Page:Gogol - Les Âmes mortes, tome 1, trad Charrière, 1859.djvu/191

Le texte de cette page a été corrigé et est conforme au fac-similé.

— Oui, dit Tchitchikof… des âmes qui aient quitté ce monde.

— Des âmes mortes, bon ; des âmes mortes… j’en trouverai ; eh ! comment ne s’en trouverait-il pas ici comme ailleurs ?

— Eh bien ! s’il s’en trouve chez vous, il vous sera, sans aucun doute… agréable… d’en être débarrassé.

— Je suis prêt à vous les vendre… dit Sabakévitch qui venait de relever momentanément la tête, et qui s’était aperçu par un rapide coup d’œil que son convive devait avoir ici en vue quelque avantage.

— Ah diantre ! pensa Tchitchikof, en voici un qui est tout prêt à vendre avant que j’aie bien dit ce que je veux ! » Et il ajouta, parlant à son hôte : « Vendre ?… mais votre prix alors ?… Je vous demande ça, quoiqu’il s’agisse ici d’un objet pour lequel, vraiment, la question du prix… est au moins étrange.
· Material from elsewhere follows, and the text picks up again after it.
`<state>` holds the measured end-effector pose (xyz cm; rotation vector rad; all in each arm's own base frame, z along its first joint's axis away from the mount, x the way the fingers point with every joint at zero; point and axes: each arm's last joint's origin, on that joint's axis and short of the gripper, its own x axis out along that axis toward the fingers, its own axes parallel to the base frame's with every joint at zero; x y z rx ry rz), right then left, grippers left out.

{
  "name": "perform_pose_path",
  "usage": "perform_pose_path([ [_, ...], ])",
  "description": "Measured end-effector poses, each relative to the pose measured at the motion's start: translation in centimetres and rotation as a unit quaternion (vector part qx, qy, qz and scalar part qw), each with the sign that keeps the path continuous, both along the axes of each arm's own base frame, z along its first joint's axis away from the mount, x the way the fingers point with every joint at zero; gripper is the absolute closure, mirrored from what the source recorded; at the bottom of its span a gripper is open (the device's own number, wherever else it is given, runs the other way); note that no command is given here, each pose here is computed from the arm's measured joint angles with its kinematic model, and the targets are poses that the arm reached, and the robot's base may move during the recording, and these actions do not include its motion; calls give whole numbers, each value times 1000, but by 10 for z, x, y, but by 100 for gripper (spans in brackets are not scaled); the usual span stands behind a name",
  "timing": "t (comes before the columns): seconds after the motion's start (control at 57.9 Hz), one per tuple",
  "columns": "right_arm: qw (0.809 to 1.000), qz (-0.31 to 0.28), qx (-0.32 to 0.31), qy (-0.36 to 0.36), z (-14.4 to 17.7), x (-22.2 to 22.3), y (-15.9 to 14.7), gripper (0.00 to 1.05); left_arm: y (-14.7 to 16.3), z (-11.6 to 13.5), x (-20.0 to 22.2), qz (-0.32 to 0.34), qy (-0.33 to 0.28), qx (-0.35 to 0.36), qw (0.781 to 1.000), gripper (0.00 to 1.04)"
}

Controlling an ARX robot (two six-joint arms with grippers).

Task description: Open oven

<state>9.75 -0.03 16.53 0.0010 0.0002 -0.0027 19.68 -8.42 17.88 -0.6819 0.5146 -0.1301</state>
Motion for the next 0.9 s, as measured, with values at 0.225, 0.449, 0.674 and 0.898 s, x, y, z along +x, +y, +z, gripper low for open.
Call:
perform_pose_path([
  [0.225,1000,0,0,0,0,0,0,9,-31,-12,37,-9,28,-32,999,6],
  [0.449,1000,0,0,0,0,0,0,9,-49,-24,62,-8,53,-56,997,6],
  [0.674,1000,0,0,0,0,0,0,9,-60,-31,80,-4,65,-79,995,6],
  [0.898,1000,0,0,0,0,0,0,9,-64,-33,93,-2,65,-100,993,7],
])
— Cent roubles la pièce, pour ne pas surfaire.

— Cent roubles la pièce !… s’écria Tchitchikof, qui après cette exclamation involontaire resta bouche béante et l’œil fixé sur son hôte, ne sachant s’il avait mal entendu ou si peut-être la langue de Sabakévitch, qui était grasse et pâteuse, n’avait pas prononcé cent, voulant prononcer un.
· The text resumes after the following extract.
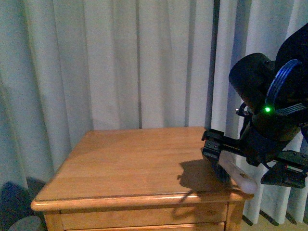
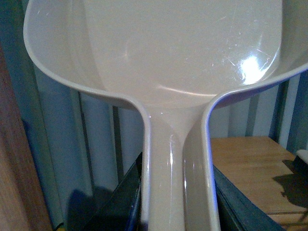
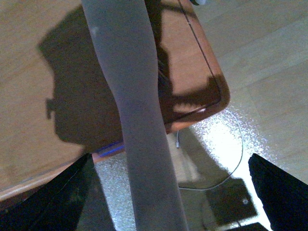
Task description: Clean up trash
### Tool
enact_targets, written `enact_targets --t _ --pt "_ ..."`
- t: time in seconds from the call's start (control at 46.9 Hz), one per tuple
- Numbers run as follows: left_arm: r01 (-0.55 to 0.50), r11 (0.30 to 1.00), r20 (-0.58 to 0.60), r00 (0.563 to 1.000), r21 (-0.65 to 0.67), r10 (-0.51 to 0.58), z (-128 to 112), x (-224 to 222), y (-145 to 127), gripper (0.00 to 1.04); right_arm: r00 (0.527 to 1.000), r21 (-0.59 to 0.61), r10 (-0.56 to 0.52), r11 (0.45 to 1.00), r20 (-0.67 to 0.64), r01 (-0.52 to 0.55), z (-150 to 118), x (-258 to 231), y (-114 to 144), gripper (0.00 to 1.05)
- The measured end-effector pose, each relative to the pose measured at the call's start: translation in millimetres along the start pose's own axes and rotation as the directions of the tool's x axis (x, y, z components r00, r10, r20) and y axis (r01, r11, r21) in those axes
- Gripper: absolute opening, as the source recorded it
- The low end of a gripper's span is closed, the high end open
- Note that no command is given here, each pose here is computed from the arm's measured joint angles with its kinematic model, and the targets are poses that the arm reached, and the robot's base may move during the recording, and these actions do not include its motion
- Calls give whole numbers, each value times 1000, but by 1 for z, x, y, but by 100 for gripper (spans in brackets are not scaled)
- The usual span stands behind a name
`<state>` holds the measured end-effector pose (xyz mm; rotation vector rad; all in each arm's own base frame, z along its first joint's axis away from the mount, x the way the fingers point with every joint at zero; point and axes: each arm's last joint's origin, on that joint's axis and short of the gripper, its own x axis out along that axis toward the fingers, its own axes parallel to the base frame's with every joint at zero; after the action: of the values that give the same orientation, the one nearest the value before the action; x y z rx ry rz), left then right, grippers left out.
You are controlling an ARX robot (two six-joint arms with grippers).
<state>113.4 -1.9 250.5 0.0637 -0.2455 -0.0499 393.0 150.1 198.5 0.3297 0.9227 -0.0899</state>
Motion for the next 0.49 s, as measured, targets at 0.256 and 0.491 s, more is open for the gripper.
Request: enact_targets --t 0.256,0.491 --pt "0 1000 0 1000 0 0 0 0 0 27 999 1 19 1000 -51 -18 -2 17 14 97" --pt "0 1000 0 1000 0 0 0 0 0 27 998 -1 19 1000 -58 -19 -7 18 21 79"
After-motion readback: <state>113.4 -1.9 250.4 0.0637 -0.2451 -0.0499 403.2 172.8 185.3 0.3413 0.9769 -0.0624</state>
— Est-ce que cela vous semble cher ?… Quel est votre prix à vous ?

— Mon prix ? mon prix ?… Mais il y a eu malentendu ; l’un de nous deux a perdu de vue l’objet dont il s’agit. Pour des âmes non existantes, j’estime, moi, la main sur la conscience, que quatre-vingts copecks[1] l’âme sont un prix superbe.
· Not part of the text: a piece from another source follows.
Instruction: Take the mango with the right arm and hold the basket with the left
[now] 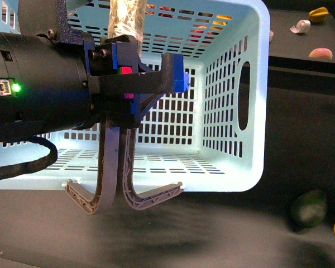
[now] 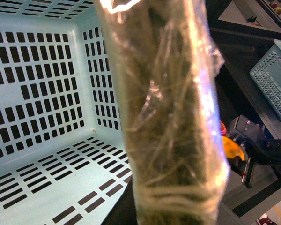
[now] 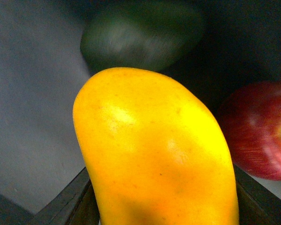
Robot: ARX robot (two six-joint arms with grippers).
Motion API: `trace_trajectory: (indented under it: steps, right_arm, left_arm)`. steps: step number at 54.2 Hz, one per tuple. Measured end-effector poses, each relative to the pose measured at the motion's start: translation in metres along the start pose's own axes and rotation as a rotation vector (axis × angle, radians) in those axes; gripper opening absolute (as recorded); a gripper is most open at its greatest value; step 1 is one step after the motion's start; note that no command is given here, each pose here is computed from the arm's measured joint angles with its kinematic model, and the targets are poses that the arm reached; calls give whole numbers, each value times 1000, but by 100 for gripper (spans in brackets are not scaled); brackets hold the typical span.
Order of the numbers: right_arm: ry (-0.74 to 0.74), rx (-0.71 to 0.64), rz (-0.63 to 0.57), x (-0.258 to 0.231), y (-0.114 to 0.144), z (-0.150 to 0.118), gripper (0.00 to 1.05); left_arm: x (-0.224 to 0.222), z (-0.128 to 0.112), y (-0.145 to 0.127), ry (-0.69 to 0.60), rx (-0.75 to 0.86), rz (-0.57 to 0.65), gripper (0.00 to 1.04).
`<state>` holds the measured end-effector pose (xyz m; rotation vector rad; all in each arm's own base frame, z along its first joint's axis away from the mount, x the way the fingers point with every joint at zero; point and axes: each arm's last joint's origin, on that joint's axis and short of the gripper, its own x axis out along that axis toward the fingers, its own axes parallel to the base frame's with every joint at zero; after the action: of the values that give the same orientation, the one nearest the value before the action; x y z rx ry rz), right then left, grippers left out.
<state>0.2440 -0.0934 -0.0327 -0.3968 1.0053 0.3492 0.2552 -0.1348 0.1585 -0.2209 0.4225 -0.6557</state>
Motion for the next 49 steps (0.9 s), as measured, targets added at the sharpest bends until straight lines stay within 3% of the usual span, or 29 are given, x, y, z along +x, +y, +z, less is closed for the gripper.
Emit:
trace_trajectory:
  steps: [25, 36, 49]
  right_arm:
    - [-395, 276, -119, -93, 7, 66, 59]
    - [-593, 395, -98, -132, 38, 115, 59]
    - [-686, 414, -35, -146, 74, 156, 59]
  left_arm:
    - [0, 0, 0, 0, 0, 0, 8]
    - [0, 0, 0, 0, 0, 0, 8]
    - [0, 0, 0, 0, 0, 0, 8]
— À qui en avez-vous, avec vos quatre-vingts copecks ?

— Je dis ce que je pense, et on ne peut pas donner plus.

— Je ne suis pas un vendeur de souliers d’écorce.

  1. Le copeck cuivre est le centime, la centième partie du rouble en assignats, qui répond au franc, à peu près. Le copeck argent vaut le quadruple du copeck cuivre.